Renowned conductor Valery Gergiev, who is Ossetian, led a requiem concert for the dead Thursday night in Tskhinvali - part of an effort to win international sympathy for Russia's argument that its invasion was justified by Georgia's attempt to regain control of South Ossetia by force.

"We want everyone to know the truth about the terrible events in Tskhinvali ... with the hope that such a thing will never again happen on our land," Gergiev said before the concert, held in front of the badly damaged South Ossetian legislature before a crowd flanked by two armored personnel carriers.

In a move sure to heighten tensions, a U.S. Navy guided missile destroyer loaded with humanitarian supplies headed toward Georgia through Turkey's straits between the Mediterranean and the Black Sea. It was the first of three U.S. warships carrying blankets, hygiene kits and baby food to Georgia.

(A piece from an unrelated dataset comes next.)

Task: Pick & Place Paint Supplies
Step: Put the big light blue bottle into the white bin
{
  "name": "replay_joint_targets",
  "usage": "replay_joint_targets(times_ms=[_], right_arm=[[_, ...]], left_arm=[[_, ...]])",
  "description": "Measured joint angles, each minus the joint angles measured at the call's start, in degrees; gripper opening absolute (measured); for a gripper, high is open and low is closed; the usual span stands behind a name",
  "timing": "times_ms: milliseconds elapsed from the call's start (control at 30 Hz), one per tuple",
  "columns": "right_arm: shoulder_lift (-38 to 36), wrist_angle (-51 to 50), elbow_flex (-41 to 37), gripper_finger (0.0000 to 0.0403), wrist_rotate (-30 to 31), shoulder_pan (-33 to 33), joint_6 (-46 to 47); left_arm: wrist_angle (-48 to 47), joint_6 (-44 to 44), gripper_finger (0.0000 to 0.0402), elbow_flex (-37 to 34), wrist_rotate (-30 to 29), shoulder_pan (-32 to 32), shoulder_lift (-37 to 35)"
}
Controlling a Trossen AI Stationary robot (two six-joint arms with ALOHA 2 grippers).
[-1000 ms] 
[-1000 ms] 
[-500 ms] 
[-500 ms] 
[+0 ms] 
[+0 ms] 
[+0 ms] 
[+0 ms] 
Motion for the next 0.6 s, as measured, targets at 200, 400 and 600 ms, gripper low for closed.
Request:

Paul Farley, a spokesman at the U.S. naval base in Crete, said all three would reach Georgia "within the next week." He did not give their exact destination.

The United States has carried out 20 aid flights to Georgia since Aug. 19. The U.N. estimates 158,000 people have fled their homes.

"We anticipate staying as long as there is need and helping to set up the economy, because it's very important that the economy begins to take on its normal aspects. But it depends on our ability to do full assessments throughout Georgia," Henrietta Fore, the administrator of the U.S. Agency for International Development, told reporters Thursday in Washington.